Write out the material in full, matching each line exactly.

:: AVAILABLE DATA

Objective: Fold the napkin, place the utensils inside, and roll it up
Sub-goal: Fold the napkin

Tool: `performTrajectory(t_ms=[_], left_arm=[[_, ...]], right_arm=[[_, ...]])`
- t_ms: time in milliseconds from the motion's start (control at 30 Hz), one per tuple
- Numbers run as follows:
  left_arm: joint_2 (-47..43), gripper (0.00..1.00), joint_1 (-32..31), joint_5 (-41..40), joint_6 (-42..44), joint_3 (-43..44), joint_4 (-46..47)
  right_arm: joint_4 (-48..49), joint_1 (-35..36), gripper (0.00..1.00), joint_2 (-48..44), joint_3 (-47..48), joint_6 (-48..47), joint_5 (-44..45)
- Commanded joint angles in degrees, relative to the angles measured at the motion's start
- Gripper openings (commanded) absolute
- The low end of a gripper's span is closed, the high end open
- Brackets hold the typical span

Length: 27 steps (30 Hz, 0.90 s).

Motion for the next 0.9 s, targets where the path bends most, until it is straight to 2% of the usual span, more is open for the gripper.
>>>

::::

- EXPECTED ANSWER:
Objective: Fold the napkin, place the utensils inside, and roll it up
Sub-goal: Fold the napkin

Tool: `performTrajectory(t_ms=[_], left_arm=[[_, ...]], right_arm=[[_, ...]])`
- t_ms: time in milliseconds from the motion's start (control at 30 Hz), one per tuple
- Numbers run as follows:
  left_arm: joint_2 (-47..43), gripper (0.00..1.00), joint_1 (-32..31), joint_5 (-41..40), joint_6 (-42..44), joint_3 (-43..44), joint_4 (-46..47)
  right_arm: joint_4 (-48..49), joint_1 (-35..36), gripper (0.00..1.00), joint_2 (-48..44), joint_3 (-47..48), joint_6 (-48..47), joint_5 (-44..45)
- Commanded joint angles in degrees, relative to the angles measured at the motion's start
- Gripper openings (commanded) absolute
- The low end of a gripper's span is closed, the high end open
- Brackets hold the typical span

Length: 27 steps (30 Hz, 0.90 s).

Motion for the next 0.9 s, targets where the path bends most, until it is straight to 2% of the usual span, more is open for the gripper.
>>>

The exercise requires no additional output.